- _What is expected_
Retype, exactly and with both ends included, the lines below from the one containing "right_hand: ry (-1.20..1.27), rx" through the end; omit the pictures.

- _Data provided_
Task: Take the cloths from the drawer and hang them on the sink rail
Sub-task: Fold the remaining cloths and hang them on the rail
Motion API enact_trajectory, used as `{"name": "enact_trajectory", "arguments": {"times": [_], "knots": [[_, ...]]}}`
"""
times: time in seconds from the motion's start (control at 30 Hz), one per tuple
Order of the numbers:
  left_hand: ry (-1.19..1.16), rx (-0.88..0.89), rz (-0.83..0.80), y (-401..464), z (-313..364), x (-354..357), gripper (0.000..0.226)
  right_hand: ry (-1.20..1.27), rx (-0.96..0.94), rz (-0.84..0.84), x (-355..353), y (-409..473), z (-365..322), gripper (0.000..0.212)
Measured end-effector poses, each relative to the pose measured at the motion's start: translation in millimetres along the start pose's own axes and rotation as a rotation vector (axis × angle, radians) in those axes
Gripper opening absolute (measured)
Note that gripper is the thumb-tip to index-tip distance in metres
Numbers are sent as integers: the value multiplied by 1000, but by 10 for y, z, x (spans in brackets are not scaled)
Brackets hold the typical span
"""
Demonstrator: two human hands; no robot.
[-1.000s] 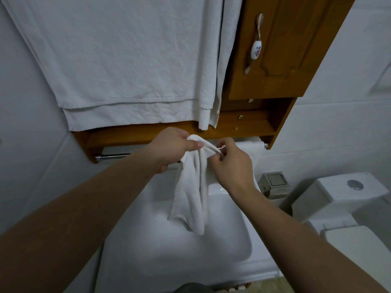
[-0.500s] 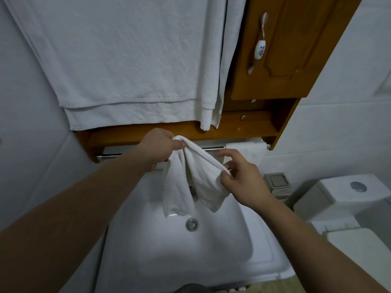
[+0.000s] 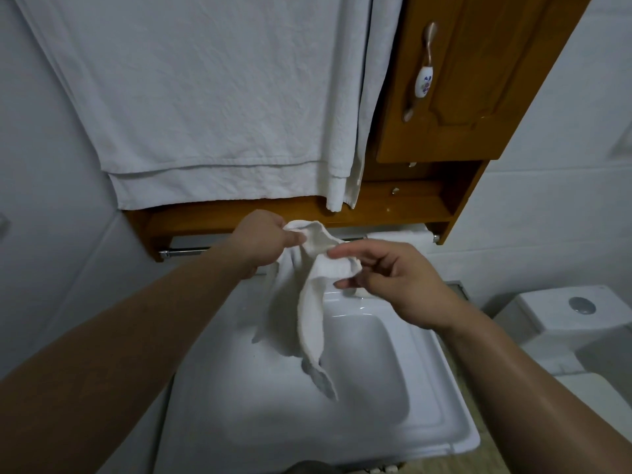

- _Response to the exercise_
  right_hand: ry (-1.20..1.27), rx (-0.96..0.94), rz (-0.84..0.84), x (-355..353), y (-409..473), z (-365..322), gripper (0.000..0.212)
Measured end-effector poses, each relative to the pose measured at the motion's start: translation in millimetres along the start pose's own axes and rotation as a rotation vector (axis × angle, radians) in those axes
Gripper opening absolute (measured)
Note that gripper is the thumb-tip to index-tip distance in metres
Numbers are sent as integers: the value multiplied by 1000, but by 10 for y, z, x (spans in brackets are not scaled)
Brackets hold the typical span
"""
Demonstrator: two human hands; no robot.
[-1.000s] 
[-0.500s] 
[+0.000s] 

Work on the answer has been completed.